Assigned task: The line holding "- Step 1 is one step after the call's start" and every line after it through the end of the entries below: retype these exactly and nothing more.

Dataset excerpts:
--- START ---
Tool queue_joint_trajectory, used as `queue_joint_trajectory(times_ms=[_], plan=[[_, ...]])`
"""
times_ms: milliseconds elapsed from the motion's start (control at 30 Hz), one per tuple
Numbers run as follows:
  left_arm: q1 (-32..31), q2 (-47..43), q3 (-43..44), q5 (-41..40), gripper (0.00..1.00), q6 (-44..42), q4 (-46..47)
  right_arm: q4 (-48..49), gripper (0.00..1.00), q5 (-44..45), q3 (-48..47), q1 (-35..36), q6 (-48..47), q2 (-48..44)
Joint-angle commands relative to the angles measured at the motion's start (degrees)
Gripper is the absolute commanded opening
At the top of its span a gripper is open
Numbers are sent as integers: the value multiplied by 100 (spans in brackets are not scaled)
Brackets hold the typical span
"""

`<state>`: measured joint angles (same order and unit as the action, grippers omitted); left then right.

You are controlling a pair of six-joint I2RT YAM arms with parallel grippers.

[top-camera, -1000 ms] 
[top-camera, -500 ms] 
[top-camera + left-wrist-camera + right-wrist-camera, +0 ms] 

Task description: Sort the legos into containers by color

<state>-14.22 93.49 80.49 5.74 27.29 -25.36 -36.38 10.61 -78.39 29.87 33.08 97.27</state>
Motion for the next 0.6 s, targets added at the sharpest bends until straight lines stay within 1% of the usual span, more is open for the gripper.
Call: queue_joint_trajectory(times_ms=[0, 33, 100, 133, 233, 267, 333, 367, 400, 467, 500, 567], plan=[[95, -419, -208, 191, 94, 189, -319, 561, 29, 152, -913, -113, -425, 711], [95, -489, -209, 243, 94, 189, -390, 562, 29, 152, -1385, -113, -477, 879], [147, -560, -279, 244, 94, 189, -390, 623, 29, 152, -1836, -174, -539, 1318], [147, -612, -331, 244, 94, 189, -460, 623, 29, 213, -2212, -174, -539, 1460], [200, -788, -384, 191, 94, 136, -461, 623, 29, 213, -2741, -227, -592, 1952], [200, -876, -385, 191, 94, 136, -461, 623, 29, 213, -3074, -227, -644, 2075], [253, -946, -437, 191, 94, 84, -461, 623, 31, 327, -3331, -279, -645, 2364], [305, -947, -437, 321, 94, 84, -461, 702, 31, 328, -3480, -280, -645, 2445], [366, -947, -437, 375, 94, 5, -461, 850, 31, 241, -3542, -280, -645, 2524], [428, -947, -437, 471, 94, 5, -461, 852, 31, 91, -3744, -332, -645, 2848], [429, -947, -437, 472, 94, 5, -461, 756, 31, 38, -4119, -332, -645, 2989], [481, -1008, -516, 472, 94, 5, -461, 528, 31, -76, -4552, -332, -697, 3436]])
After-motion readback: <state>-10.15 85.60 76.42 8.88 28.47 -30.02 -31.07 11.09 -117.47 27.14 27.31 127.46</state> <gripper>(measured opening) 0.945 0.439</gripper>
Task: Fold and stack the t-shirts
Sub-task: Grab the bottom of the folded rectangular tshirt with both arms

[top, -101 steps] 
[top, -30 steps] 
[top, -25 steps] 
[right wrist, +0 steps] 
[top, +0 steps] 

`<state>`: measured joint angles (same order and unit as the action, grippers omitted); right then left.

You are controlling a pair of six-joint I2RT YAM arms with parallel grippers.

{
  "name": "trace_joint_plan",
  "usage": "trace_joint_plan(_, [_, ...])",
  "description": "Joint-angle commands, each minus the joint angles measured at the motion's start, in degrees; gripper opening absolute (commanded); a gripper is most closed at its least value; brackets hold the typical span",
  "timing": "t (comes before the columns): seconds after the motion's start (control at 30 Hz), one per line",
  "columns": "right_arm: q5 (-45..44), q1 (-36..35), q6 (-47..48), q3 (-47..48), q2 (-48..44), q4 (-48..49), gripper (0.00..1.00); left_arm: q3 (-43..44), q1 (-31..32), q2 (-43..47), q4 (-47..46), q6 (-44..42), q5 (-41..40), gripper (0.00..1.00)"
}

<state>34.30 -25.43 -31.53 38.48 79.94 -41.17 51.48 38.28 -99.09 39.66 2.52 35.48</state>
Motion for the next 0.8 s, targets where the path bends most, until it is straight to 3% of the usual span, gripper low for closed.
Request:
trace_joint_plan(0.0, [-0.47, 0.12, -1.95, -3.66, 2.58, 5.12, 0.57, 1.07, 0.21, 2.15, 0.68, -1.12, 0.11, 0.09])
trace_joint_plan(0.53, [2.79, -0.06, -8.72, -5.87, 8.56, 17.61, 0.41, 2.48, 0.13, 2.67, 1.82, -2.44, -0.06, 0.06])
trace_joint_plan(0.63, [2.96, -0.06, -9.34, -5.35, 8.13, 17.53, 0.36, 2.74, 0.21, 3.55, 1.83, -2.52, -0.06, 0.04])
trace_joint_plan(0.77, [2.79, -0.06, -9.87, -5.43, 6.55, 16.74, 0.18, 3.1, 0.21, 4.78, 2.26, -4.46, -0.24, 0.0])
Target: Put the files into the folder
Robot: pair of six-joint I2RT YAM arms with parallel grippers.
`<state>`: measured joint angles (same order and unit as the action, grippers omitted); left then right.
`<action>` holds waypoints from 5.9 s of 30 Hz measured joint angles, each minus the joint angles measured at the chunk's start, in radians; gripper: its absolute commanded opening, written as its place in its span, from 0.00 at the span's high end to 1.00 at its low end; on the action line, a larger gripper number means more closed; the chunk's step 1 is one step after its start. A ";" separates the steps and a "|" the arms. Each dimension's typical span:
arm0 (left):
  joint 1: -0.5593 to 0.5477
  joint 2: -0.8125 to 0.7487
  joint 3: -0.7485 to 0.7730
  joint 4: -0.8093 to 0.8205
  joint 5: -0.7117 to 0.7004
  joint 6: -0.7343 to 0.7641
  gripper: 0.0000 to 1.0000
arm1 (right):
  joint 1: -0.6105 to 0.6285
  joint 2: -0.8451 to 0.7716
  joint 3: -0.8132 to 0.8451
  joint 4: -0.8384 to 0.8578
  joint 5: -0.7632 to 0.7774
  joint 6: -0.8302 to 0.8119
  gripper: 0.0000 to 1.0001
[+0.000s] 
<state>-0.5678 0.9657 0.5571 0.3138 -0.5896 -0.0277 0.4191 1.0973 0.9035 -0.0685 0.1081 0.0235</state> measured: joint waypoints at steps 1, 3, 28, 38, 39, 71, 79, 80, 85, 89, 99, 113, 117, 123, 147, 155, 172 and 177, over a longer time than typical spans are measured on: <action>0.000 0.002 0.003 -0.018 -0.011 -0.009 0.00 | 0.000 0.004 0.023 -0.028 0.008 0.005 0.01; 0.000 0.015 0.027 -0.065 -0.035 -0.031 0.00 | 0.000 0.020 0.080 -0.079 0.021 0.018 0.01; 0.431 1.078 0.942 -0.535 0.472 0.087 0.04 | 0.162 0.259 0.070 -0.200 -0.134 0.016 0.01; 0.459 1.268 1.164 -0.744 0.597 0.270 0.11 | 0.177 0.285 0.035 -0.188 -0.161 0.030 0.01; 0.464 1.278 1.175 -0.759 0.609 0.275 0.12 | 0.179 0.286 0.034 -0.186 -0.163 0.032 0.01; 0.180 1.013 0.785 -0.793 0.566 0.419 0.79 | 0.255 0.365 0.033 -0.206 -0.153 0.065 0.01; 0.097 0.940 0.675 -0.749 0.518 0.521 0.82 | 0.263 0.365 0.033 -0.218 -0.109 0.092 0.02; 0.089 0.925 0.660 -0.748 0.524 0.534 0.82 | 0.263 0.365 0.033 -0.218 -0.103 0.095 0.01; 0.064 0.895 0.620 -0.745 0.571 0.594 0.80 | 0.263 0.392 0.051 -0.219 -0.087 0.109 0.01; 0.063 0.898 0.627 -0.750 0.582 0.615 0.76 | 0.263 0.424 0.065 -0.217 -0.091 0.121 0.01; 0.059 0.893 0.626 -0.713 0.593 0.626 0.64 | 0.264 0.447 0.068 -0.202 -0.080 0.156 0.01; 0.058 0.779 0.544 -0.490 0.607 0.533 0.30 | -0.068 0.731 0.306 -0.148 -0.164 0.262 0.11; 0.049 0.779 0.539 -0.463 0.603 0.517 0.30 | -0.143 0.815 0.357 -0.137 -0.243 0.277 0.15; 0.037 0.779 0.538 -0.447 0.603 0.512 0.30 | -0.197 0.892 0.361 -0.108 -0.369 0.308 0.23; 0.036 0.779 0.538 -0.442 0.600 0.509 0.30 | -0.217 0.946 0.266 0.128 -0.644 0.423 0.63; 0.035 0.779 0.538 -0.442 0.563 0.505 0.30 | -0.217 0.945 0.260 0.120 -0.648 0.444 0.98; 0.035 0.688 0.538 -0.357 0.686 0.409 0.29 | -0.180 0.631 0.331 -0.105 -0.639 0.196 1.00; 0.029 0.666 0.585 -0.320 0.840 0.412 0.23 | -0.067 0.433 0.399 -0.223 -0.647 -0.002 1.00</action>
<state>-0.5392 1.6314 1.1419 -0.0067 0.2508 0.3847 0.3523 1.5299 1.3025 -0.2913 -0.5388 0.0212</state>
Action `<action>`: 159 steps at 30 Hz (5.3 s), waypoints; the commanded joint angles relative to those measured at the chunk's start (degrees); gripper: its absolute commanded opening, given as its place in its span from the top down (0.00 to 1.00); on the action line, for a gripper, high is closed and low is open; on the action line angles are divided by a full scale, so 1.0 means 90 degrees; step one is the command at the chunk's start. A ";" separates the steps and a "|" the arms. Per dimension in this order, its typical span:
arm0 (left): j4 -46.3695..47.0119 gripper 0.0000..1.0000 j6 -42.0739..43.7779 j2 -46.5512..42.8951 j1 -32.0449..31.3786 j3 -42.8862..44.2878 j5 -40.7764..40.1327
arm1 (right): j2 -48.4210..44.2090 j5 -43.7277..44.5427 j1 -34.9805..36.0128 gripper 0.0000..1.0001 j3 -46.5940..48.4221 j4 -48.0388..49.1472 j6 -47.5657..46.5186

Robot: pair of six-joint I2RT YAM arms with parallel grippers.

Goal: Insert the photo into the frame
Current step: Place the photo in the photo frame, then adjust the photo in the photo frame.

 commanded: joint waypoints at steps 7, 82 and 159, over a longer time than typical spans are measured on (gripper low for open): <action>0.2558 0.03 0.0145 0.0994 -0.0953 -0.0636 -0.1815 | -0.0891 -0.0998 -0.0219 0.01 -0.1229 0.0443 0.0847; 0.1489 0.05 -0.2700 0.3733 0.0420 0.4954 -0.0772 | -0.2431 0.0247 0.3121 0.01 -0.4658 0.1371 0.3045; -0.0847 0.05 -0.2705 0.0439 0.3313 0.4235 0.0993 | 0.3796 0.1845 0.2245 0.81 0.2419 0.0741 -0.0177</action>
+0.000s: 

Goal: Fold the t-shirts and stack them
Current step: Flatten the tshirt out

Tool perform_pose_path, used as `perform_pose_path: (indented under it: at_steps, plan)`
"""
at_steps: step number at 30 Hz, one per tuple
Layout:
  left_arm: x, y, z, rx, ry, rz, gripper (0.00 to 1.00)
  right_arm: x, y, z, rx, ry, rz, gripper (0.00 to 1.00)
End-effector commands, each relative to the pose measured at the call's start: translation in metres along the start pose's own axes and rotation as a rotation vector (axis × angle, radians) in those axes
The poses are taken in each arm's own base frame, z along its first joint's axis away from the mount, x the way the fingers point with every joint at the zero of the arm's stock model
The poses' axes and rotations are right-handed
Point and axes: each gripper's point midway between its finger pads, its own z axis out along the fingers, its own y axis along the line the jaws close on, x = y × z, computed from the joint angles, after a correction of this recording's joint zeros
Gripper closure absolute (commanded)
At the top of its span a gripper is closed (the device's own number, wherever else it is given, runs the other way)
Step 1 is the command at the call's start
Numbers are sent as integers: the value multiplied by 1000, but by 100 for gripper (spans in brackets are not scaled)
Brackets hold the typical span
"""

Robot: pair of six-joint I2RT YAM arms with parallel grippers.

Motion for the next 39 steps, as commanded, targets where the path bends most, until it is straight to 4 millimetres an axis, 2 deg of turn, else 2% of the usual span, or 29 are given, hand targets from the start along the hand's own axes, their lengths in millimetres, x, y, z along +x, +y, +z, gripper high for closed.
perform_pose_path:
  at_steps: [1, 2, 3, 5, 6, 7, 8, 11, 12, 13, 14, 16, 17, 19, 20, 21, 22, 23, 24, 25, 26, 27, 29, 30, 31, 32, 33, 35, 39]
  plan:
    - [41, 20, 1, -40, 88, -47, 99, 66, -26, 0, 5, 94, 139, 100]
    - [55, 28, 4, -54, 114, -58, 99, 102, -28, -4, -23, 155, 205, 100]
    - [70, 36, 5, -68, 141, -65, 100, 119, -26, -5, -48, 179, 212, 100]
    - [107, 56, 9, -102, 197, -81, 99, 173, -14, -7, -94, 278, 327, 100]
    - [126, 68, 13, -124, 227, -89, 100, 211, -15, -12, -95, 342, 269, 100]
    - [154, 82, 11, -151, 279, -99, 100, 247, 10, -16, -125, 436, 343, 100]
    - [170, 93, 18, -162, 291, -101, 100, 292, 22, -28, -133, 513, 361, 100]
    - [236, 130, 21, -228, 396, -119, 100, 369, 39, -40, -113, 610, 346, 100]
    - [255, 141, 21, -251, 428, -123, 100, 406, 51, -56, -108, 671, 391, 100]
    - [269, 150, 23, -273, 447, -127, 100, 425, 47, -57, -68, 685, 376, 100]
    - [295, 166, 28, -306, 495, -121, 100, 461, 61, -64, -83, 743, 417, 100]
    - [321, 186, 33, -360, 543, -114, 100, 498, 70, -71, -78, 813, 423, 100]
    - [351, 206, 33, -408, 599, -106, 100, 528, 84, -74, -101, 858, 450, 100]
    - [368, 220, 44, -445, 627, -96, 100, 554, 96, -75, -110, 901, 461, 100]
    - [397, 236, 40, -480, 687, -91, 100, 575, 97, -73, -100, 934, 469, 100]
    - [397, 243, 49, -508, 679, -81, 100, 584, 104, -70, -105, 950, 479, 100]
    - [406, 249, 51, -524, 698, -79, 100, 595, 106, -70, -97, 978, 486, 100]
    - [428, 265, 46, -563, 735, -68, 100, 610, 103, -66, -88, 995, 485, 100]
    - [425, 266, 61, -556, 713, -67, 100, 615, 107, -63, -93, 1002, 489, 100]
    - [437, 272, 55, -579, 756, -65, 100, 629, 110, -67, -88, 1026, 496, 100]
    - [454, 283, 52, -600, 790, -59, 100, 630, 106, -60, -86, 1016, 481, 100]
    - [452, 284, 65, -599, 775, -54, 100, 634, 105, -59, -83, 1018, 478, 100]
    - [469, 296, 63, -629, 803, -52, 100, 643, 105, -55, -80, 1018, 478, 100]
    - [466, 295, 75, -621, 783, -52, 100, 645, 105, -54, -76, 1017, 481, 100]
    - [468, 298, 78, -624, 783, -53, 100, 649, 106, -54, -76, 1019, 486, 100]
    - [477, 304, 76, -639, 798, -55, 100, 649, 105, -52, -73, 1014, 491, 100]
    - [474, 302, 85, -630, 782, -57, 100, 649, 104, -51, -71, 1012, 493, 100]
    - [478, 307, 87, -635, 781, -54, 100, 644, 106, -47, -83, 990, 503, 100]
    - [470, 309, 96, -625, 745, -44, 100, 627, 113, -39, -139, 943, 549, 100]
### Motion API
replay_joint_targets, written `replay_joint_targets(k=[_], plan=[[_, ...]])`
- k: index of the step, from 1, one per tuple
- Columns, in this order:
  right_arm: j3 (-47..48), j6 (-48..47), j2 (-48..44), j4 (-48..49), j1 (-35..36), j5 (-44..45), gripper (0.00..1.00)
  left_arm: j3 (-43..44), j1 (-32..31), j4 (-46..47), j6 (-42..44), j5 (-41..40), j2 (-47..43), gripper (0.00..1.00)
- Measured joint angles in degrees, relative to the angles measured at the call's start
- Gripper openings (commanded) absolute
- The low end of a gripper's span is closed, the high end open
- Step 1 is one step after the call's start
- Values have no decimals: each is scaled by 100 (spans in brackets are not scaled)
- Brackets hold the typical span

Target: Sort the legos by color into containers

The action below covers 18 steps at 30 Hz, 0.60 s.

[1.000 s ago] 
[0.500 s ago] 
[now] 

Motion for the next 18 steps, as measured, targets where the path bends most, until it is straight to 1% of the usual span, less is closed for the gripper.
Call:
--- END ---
Solution:
- Step 1 is one step after the call's start
- Values have no decimals: each is scaled by 100 (spans in brackets are not scaled)
- Brackets hold the typical span

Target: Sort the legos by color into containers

The action below covers 18 steps at 30 Hz, 0.60 s.

[1.000 s ago] 
[0.500 s ago] 
[now] 

Motion for the next 18 steps, as measured, targets where the path bends most, until it is straight to 1% of the usual span, less is closed for the gripper.
Call:

No additional output will be given.